**Exercise instructions**
The answer is to be the lines of the material from its start through the line containing "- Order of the", each copied exactly; no pictures.

**Data excerpt**
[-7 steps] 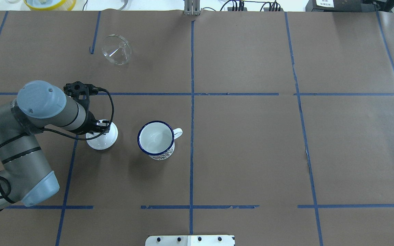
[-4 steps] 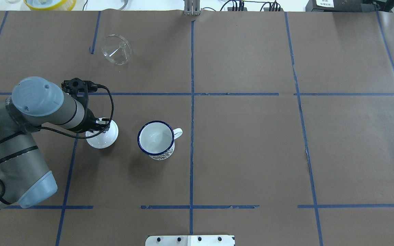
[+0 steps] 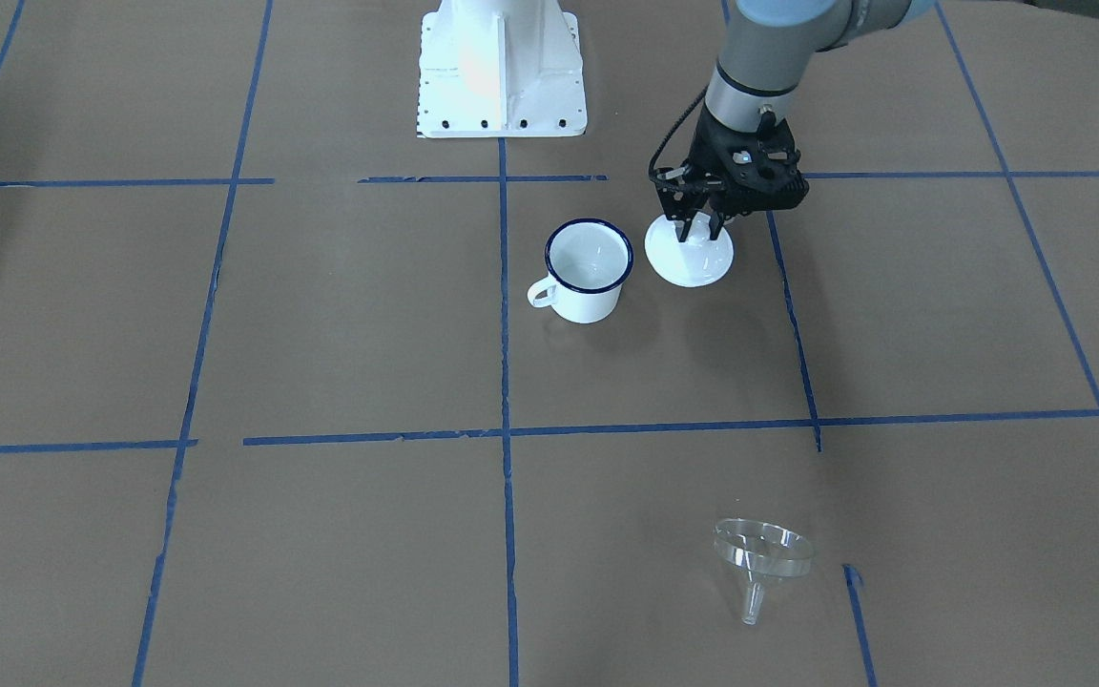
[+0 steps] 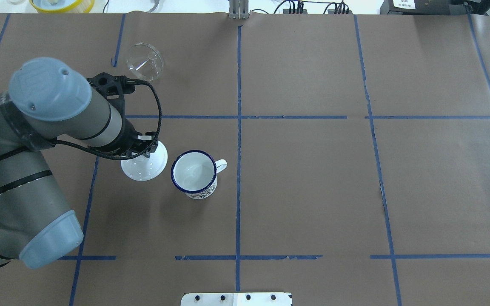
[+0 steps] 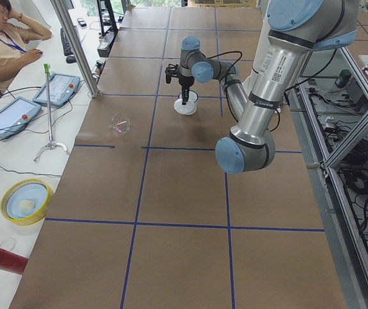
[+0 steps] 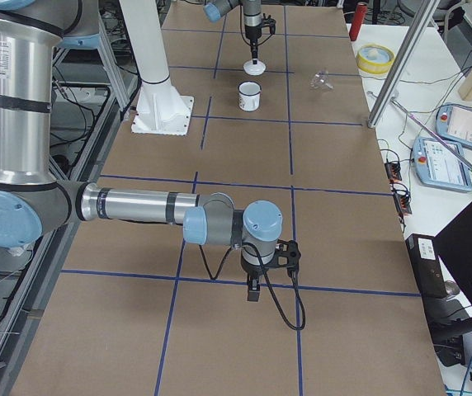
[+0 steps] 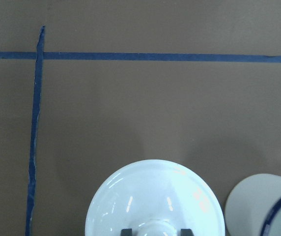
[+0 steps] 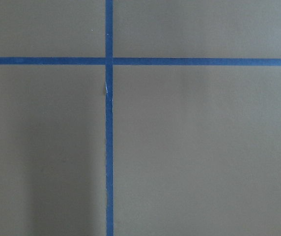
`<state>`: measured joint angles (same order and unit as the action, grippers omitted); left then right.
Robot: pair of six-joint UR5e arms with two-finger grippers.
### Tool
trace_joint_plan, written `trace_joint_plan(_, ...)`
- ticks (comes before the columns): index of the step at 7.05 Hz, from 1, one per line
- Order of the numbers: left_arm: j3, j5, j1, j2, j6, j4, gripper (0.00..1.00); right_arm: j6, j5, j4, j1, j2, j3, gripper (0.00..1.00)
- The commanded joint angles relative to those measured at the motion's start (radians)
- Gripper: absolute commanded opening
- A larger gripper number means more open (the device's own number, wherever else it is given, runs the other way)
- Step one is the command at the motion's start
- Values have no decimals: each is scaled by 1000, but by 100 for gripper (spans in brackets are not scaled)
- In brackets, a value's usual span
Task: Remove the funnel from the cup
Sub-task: 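Lift the white funnel with the left gripper and carry it over the mug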
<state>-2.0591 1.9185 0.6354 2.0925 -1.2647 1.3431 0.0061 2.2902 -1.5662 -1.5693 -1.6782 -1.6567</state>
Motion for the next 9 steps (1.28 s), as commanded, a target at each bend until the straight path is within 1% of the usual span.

**Answer to this problem**
[-7 steps] 
[-4 steps] 
[+0 steps] 
[+0 steps] 
[+0 steps] 
[+0 steps] 
[+0 steps] 
[+0 steps] 
`<state>`: measured joint angles (same order and unit as the action, grippers omitted); left then right.
Robot: pair of six-joint UR5e arms with two-finger grippers.
### Tool
trace_joint_plan, written `trace_joint_plan(_, ...)`
- ticks (comes before the columns): index of the step at 7.05 Hz, from 1, one per line
- Order of the numbers: left_arm: j3, j5, j1, j2, j6, j4, gripper (0.00..1.00); right_arm: j6, j5, j4, j1, j2, j3, gripper (0.00..1.00)

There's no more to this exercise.